_TASK BRIEF_. Scan the entries below for the word "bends". Copy each line that has it.

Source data
============

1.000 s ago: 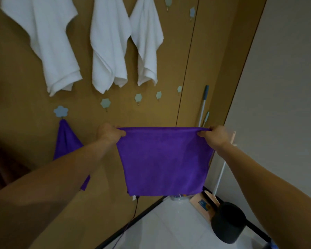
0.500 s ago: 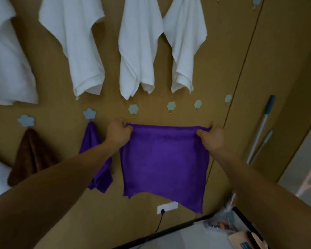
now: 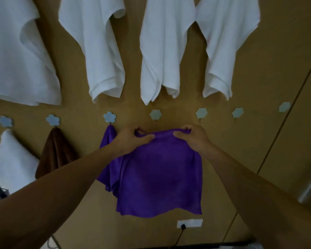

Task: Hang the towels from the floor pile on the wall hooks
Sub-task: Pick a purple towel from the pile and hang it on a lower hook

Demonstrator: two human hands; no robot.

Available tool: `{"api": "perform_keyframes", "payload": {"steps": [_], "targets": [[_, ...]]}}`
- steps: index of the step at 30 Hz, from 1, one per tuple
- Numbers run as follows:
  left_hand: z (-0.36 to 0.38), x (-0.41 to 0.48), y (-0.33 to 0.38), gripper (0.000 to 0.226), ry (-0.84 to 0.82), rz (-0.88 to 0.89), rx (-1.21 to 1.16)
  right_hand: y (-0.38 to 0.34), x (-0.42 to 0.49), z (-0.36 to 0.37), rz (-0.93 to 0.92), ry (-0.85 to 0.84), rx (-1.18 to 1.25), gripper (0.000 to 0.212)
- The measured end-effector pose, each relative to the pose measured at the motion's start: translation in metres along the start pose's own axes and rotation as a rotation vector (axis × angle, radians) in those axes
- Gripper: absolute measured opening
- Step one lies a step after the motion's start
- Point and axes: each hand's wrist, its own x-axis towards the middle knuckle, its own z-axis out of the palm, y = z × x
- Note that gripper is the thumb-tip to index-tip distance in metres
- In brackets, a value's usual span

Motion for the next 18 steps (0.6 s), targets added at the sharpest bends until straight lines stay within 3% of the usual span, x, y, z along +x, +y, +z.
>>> {"api": "perform_keyframes", "payload": {"steps": [3,8,11,14,18], "targets": [[0.003,0.023,-0.014,0.022,-0.011,0.064,0.116,0.008,0.027,0.022,-0.044,0.114,-0.072,0.021],[0.011,0.069,-0.035,0.036,0.365,0.116,0.334,0.01,0.069,0.052,-0.118,0.348,-0.191,0.031],[0.019,0.088,-0.04,0.039,0.494,0.063,0.423,0.013,0.086,0.065,-0.145,0.455,-0.271,0.029],[0.031,0.096,-0.045,0.04,0.514,0.013,0.44,0.021,0.092,0.077,-0.14,0.507,-0.294,0.025],[0.043,0.09,-0.061,0.032,0.422,-0.102,0.433,0.039,0.09,0.083,-0.015,0.424,-0.323,0.029]]}}
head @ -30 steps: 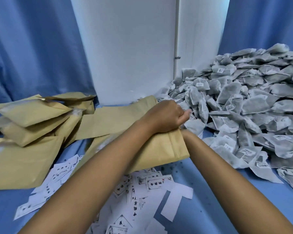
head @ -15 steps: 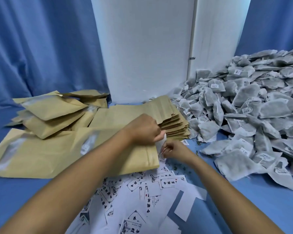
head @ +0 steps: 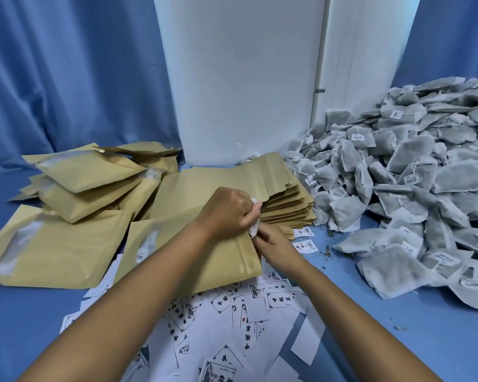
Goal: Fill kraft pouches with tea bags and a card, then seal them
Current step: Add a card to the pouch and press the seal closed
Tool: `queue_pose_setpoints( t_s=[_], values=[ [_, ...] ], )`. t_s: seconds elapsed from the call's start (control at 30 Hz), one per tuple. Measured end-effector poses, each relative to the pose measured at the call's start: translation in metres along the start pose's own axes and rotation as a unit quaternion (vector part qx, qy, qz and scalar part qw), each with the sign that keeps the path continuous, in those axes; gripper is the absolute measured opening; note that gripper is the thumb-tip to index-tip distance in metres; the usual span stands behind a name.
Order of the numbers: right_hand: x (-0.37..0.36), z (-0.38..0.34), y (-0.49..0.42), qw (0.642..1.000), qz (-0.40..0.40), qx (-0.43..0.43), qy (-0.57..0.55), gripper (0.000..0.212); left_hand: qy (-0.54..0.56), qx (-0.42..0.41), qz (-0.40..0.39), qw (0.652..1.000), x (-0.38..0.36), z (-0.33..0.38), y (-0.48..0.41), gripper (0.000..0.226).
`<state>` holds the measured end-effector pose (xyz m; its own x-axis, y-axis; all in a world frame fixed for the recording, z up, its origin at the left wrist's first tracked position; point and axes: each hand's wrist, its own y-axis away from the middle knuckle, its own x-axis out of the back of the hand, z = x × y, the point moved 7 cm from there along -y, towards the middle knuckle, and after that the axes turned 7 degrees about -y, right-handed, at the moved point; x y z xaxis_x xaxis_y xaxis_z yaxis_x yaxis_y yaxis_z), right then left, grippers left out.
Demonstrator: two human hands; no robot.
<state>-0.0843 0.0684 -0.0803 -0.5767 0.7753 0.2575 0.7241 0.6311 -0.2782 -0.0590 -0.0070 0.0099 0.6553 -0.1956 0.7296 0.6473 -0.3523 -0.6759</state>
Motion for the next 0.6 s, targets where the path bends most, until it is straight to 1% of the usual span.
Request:
queue_pose_setpoints(
  t_s=[0.03,0.1,0.13,0.17,0.23,0.27,0.3,0.37,0.43,0.5,0.53,0.57,0.6],
  values=[
    [-0.013,0.002,0.001,0.996,-0.069,-0.019,0.047,0.016,0.009,0.017,0.007,1.0,0.002,-0.002,0.0,0.052],
    [-0.037,0.01,0.004,0.97,-0.198,-0.037,0.136,0.032,0.013,0.019,-0.003,1.0,-0.001,0.002,-0.001,0.053],
    [-0.045,0.01,0.004,0.964,-0.226,-0.035,0.135,0.04,0.009,0.007,-0.014,1.0,-0.004,0.006,-0.001,0.054],
    [-0.047,0.007,0.002,0.967,-0.228,-0.036,0.109,0.042,0.004,-0.004,-0.024,1.0,-0.008,0.01,-0.002,0.054],
    [-0.036,0.007,-0.007,0.985,-0.159,-0.067,-0.004,0.032,0.0,-0.007,-0.036,0.999,-0.012,0.01,-0.002,0.055],
    [-0.026,0.012,-0.011,0.988,-0.119,-0.088,-0.047,0.026,-0.001,0.002,-0.04,0.999,-0.014,0.007,-0.001,0.056],
    [-0.015,0.019,-0.012,0.988,-0.089,-0.114,-0.058,0.02,0.0,0.018,-0.041,0.999,-0.015,0.003,0.001,0.057],
    [0.012,0.039,-0.011,0.986,-0.018,-0.166,-0.004,0.013,0.016,0.046,-0.041,0.998,-0.019,-0.005,0.007,0.057],
    [0.032,0.057,-0.004,0.975,0.046,-0.195,0.093,0.02,0.024,0.046,-0.045,0.998,-0.023,-0.006,0.012,0.06],
    [0.033,0.069,0.003,0.96,0.038,-0.214,0.179,0.022,0.023,0.028,-0.063,0.997,-0.028,-0.001,0.015,0.065],
    [0.03,0.074,0.005,0.958,0.02,-0.213,0.192,0.015,0.025,0.019,-0.066,0.997,-0.03,0.001,0.016,0.065],
    [0.028,0.077,0.007,0.96,0.004,-0.219,0.175,0.006,0.03,0.015,-0.064,0.997,-0.031,0.002,0.018,0.063],
    [0.027,0.079,0.008,0.962,-0.014,-0.228,0.148,0.016,0.036,0.016,-0.06,0.997,-0.031,0.002,0.02,0.061]
  ],
)
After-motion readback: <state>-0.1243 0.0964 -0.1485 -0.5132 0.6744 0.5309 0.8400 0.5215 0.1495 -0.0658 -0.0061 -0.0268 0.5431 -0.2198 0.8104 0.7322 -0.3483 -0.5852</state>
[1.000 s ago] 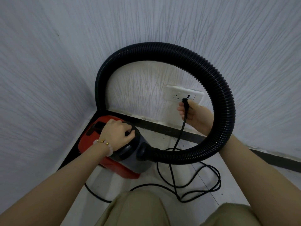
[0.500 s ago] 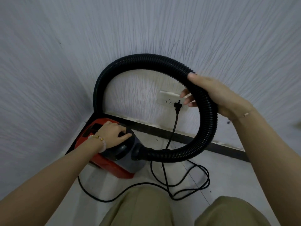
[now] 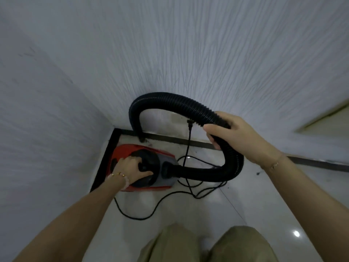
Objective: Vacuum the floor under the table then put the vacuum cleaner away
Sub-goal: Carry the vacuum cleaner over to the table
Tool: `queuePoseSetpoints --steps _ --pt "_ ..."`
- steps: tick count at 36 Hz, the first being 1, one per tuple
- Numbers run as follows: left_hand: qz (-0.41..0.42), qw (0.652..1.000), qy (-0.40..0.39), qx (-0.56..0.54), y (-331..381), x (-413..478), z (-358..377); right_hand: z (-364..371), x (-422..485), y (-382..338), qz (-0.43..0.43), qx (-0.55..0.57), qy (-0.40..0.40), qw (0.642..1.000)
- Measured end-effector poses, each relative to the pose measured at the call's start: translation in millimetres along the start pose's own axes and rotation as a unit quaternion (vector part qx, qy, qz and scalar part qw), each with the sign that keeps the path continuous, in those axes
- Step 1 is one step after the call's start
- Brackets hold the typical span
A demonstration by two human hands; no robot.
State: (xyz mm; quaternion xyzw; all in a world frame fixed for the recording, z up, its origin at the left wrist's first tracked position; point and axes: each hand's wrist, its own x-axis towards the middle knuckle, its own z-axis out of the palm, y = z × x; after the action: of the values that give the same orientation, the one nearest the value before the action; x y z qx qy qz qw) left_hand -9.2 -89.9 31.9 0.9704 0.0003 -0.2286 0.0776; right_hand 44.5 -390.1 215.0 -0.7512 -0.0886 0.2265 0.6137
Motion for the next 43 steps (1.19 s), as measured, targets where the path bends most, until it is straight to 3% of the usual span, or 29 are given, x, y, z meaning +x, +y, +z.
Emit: queuePoseSetpoints --steps 7,15,23,36,43 --pt "-0.018 0.995 -0.049 -0.088 63.5 -94.5 -54.5 -31.0 -84.9 -99.0 0.052 0.010 0.042 0.998" --pt "0.042 0.986 -0.113 -0.119 129.1 -224.0 -135.8 -54.6 -204.3 -218.4 0.147 0.038 0.113 0.982" --pt "0.108 0.982 -0.085 -0.129 171.5 -322.5 -209.8 -43.9 -332.9 -299.6 0.163 0.010 0.222 0.961" --pt "0.291 0.956 -0.028 0.010 242.0 -373.5 -262.5 -26.3 -491.6 -296.8 0.184 0.021 0.398 0.899" --pt "0.324 0.945 -0.020 0.023 327.4 -368.4 -273.8 -68.4 -550.4 -270.7 0.176 0.033 0.501 0.847"
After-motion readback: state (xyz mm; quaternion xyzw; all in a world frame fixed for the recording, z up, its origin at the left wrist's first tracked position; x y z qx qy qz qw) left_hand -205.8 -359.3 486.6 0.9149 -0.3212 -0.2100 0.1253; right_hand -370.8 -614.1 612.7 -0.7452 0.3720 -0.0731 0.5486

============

_ANSWER SPACE_.
Motion for the next 18 steps (0.6 s), targets added at the sharpest bends until straight lines stay within 3% of the usual span, x, y, z along +x, +y, +z.
Motion for the next 0.6 s, targets where the path bends most, until it is straight to 1% of the usual span.
Motion for the next 43 steps (1.19 s), as measured, targets where the path bends most, until it is straight to 3% of the usual span, or 29 are given, x, y, z meaning +x, +y, +z.

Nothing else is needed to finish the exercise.